## WHAT THIS TASK INVOLVES
Show every line of the data where the word "case" can be found.

## Source data
◇ ◇ ◇ ◇ ◇

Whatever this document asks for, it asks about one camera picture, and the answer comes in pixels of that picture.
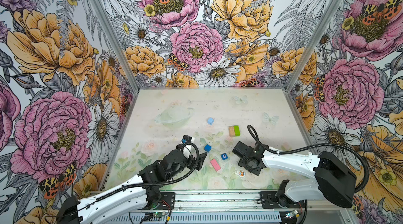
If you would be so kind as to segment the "natural wood block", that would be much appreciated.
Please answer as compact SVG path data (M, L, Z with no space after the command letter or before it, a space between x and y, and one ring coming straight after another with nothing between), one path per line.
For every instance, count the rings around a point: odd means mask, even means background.
M234 126L230 126L229 128L228 128L228 130L229 130L229 136L231 137L231 138L234 138L236 135L235 135L235 128L234 128Z

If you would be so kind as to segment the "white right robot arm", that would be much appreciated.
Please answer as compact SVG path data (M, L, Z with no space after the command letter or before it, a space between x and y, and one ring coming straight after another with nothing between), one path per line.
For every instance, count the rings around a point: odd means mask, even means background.
M285 169L302 175L304 180L283 180L272 196L264 196L265 203L291 207L299 202L324 201L342 208L351 208L355 194L356 176L335 155L290 154L256 144L255 147L238 142L233 153L239 157L238 165L258 176L264 168Z

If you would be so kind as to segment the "pink rectangular block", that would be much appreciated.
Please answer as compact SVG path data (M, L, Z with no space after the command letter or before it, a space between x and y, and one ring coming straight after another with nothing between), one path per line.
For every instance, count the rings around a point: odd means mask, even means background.
M218 172L218 171L221 170L221 167L220 167L220 165L218 164L218 162L216 161L216 159L210 160L210 164L212 165L212 167L214 168L214 170L215 170L216 172Z

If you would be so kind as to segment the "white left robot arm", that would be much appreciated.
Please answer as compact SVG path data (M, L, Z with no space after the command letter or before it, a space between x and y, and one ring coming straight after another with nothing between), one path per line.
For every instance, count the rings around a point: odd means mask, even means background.
M83 199L65 200L56 216L58 224L105 224L131 210L155 208L160 188L185 180L201 170L207 153L191 155L187 146L172 150L122 184Z

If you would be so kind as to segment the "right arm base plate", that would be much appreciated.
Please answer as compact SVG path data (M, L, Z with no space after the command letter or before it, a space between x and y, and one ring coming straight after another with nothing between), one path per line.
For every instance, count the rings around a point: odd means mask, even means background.
M287 196L277 196L275 191L261 191L257 204L262 205L263 209L278 209L278 208L296 208L303 209L306 205L305 201L293 202Z

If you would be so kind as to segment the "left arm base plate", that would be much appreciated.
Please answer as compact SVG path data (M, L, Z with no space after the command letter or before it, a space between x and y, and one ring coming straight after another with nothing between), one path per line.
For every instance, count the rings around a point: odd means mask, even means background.
M152 210L173 210L175 206L176 193L174 192L161 192L160 196L151 201L150 208Z

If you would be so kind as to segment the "green rectangular block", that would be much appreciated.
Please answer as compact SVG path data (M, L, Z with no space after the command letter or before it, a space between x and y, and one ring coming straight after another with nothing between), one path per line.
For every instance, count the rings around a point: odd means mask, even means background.
M239 137L240 136L240 128L238 125L234 125L234 136Z

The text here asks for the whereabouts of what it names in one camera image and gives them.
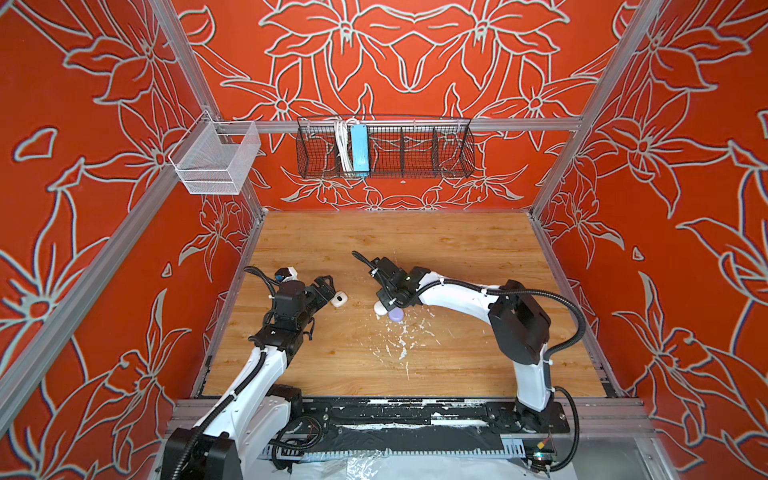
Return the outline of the cream earbud charging case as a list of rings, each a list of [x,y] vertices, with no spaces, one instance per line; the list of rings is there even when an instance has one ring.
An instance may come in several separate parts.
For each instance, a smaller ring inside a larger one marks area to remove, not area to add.
[[[348,302],[348,296],[346,295],[346,293],[345,293],[345,292],[342,292],[342,291],[339,291],[339,292],[337,292],[337,293],[334,295],[334,297],[332,298],[332,300],[331,300],[331,304],[332,304],[332,305],[333,305],[335,308],[341,308],[341,307],[342,307],[342,306],[344,306],[344,305],[345,305],[347,302]]]

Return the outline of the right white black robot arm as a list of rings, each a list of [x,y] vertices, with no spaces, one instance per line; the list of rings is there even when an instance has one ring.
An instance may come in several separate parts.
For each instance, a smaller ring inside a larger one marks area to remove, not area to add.
[[[369,260],[358,251],[352,256],[369,268],[370,276],[380,285],[377,306],[386,312],[416,305],[435,306],[488,324],[499,350],[513,363],[516,421],[530,432],[547,427],[545,413],[557,391],[551,379],[552,357],[576,345],[588,329],[577,304],[560,294],[529,289],[515,280],[503,285],[480,285],[423,267],[405,271],[387,257]],[[539,297],[560,303],[576,318],[575,333],[554,346],[549,344],[551,319],[537,302]]]

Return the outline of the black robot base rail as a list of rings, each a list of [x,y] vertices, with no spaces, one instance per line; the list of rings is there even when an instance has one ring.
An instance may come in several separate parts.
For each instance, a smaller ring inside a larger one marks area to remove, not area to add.
[[[566,403],[534,412],[507,398],[307,397],[299,420],[262,458],[318,462],[352,457],[448,456],[556,462],[558,437],[576,432]]]

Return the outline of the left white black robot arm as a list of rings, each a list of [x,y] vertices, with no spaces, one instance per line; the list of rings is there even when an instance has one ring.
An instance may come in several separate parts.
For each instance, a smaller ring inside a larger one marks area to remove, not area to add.
[[[279,384],[305,340],[312,339],[315,315],[338,296],[330,275],[309,284],[294,268],[273,276],[255,266],[271,306],[261,329],[249,337],[251,354],[225,393],[189,428],[175,429],[166,441],[162,479],[243,479],[264,450],[281,469],[285,454],[303,455],[325,434],[323,422],[303,411],[300,389]]]

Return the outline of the white round charging case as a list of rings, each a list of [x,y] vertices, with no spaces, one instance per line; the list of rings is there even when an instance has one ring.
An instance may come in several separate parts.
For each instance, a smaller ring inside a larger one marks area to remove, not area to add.
[[[380,301],[374,304],[374,312],[377,316],[386,316],[388,314],[387,308]]]

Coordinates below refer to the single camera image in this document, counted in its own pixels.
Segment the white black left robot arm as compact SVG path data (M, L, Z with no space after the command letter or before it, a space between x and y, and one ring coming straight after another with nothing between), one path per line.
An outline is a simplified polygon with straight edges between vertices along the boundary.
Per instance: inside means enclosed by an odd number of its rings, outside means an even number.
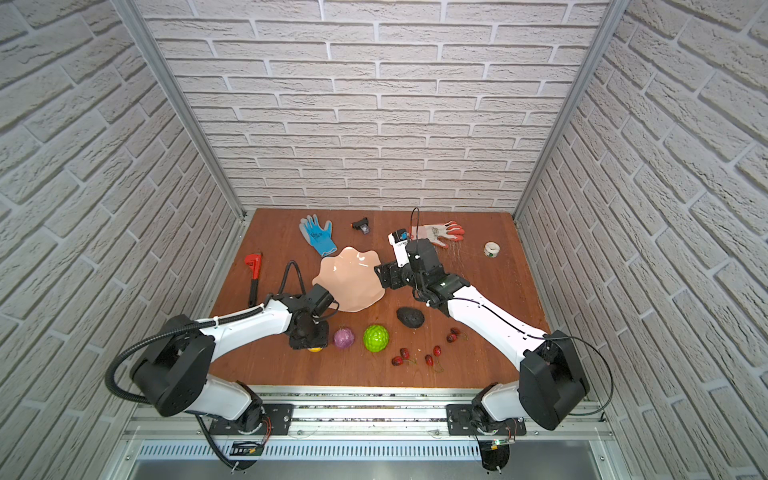
M286 335L294 350L324 348L332 315L328 309L338 304L325 287L315 285L303 287L298 295L278 291L262 303L223 316L192 320L177 315L157 334L119 353L106 369L105 387L122 400L153 406L163 417L194 416L214 455L231 471L244 472L251 462L226 456L206 418L227 421L243 434L271 430L273 423L262 399L247 384L216 377L211 364L271 335Z

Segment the purple fake fruit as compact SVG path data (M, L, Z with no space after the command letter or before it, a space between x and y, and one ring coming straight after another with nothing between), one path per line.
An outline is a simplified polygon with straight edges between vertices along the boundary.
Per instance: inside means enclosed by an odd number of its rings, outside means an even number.
M339 328L333 335L334 345L339 349L347 349L355 342L355 334L348 327Z

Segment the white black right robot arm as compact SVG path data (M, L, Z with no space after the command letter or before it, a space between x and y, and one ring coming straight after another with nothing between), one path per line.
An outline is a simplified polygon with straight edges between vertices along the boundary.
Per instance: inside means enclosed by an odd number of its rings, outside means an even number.
M463 277L448 273L425 239L389 236L396 260L374 267L381 286L408 286L414 299L470 327L518 370L519 380L494 383L472 401L470 424L494 433L509 420L527 417L553 431L590 392L575 344L581 339L560 330L546 333L487 299Z

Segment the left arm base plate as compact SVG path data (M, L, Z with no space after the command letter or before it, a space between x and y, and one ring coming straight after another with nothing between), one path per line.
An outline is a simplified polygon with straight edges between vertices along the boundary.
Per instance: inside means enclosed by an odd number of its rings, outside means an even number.
M267 428L271 435L286 435L292 423L294 405L289 403L263 404L249 408L237 420L214 418L209 432L212 435L256 435L264 437Z

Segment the pink wavy fruit bowl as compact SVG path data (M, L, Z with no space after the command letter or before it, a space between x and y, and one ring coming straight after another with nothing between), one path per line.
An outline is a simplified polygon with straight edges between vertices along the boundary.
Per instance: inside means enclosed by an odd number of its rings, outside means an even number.
M378 302L385 294L374 267L381 264L379 255L369 250L360 252L345 247L338 255L325 257L312 284L324 287L339 304L342 312L355 313Z

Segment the green bumpy fake fruit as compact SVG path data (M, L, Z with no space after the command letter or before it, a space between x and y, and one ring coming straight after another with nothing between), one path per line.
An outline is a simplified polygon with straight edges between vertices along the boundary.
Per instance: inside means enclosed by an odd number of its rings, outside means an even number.
M371 353L378 353L385 350L389 344L390 335L388 330L380 324L373 324L366 328L363 333L364 347Z

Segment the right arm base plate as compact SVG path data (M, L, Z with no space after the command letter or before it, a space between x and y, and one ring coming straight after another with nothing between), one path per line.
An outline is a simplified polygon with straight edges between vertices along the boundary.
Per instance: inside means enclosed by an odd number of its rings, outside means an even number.
M494 420L479 406L448 404L446 406L448 432L451 436L525 436L527 428L520 418Z

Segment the dark fake avocado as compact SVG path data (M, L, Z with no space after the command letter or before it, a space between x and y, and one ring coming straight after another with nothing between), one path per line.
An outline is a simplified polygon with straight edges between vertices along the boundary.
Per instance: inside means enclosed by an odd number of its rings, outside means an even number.
M397 319L407 328L418 329L425 322L424 313L413 307L401 307L396 311Z

◇ ◇ ◇ ◇ ◇

## WRITTEN RESPONSE
Return the outline of the cream earbud charging case as a list of rings, each a list of [x,y] vertices, with no spaces, one instance per line; the list of rings is there even when an instance has one ring.
Return the outline of the white round charging case as a list of rings, each a list of [x,y] vertices, with no spaces, one instance per line; the list of rings is there even when an instance has one ring.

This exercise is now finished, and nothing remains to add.